Puberty and fertility, while related, are not the same thing. Some children who experience reduced fertility after cancer treatment still go through normal or near-normal puberty, because the cells responsible for hormone production (which drive puberty) and the cells responsible for making eggs or sperm are different. For example, a child can have the hormonal changes of puberty — growth, development of secondary characteristics — while still having a reduced egg or sperm reserve. However, some treatments, particularly higher doses of radiation to the brain or to the gonads themselves, can also affect hormone production and delay or alter puberty. The oncology team will monitor your child's growth and hormonal development during and after treatment. If there are concerns, they will refer your child to a paediatric endocrinologist. Do not hesitate to raise any concerns you notice at home — changes in growth, delayed puberty signs, or anything else that worries you — at your child's follow-up appointments.
Are children born to cancer survivors at higher risk of cancer themselves?
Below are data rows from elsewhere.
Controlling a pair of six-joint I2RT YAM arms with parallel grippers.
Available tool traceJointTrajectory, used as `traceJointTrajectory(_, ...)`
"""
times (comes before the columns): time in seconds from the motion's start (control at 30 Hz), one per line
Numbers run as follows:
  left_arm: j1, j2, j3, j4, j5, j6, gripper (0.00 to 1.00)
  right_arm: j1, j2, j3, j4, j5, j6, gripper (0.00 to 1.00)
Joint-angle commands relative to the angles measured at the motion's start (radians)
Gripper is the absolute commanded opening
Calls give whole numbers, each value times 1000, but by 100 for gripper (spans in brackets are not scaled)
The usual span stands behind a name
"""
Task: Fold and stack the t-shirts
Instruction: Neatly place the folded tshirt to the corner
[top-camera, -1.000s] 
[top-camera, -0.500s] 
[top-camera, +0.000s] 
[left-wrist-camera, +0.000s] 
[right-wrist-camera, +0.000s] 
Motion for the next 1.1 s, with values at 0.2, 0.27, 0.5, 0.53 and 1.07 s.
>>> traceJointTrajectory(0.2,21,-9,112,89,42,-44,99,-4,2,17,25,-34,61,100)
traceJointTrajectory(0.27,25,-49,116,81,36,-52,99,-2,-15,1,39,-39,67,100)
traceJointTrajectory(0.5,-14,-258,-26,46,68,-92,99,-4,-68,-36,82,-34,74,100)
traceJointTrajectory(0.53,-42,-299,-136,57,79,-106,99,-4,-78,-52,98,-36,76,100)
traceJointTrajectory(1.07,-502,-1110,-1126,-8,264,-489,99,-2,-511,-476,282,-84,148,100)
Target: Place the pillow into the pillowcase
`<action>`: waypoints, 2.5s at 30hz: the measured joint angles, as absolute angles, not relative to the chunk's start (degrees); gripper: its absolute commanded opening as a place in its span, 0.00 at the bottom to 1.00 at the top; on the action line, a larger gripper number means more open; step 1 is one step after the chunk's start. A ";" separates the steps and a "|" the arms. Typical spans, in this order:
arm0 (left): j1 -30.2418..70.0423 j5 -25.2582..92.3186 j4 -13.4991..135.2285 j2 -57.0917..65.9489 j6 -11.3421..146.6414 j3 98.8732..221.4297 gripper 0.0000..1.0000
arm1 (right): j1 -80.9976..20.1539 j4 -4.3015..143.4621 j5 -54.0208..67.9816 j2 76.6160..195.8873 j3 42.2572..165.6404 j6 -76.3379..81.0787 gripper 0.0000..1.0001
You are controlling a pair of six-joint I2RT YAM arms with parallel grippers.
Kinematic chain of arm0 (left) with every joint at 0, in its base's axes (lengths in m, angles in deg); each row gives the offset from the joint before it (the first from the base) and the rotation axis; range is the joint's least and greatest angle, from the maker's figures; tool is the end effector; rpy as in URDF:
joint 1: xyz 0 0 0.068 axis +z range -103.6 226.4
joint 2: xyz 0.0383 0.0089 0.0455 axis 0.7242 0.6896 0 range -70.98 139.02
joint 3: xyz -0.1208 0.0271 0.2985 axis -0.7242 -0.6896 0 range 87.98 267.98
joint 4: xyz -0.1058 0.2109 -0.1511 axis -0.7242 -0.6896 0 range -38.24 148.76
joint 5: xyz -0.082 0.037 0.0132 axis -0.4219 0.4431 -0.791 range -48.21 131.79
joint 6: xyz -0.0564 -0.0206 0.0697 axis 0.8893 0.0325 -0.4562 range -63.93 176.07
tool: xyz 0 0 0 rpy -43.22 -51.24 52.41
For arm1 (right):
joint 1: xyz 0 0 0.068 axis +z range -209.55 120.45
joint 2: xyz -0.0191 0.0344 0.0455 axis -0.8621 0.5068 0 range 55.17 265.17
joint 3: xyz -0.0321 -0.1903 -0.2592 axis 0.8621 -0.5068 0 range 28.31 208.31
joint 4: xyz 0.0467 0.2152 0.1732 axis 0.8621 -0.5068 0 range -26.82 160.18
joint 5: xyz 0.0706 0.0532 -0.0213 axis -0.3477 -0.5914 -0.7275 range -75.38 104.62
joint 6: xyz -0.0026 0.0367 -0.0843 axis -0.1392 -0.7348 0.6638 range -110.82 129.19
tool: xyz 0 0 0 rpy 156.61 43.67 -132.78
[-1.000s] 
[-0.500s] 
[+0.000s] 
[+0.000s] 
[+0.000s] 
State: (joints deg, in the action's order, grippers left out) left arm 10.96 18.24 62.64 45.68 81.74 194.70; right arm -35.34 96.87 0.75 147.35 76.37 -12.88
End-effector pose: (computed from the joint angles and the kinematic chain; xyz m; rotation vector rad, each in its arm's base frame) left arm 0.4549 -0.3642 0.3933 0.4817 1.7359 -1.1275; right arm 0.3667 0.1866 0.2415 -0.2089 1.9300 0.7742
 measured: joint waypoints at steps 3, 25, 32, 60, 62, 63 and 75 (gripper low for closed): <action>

Research in large groups of childhood cancer survivors has been reassuring: children born to survivors of childhood cancer — both through natural conception and through fertility treatments — are not at significantly higher risk of cancer compared with children in the general population, except in cases where the parent's cancer was caused by a known inherited genetic condition (such as retinoblastoma, certain cases of Wilms tumour, or Li-Fraumeni syndrome). If your child's cancer was linked to a hereditary condition, genetic counselling is strongly recommended before they start their own family, so that the implications for their future children can be understood. For the vast majority of childhood cancer types that are not hereditary, survivors can be reassured that their children are not at elevated risk from the cancer treatment alone. Your oncology team will tell you clearly if a hereditary factor was identified in your child's case.
This page is for general information only and does not replace medical advice from your child's oncology team. Every child's situation is different. Always discuss fertility preservation and follow-up care directly with your treating doctor.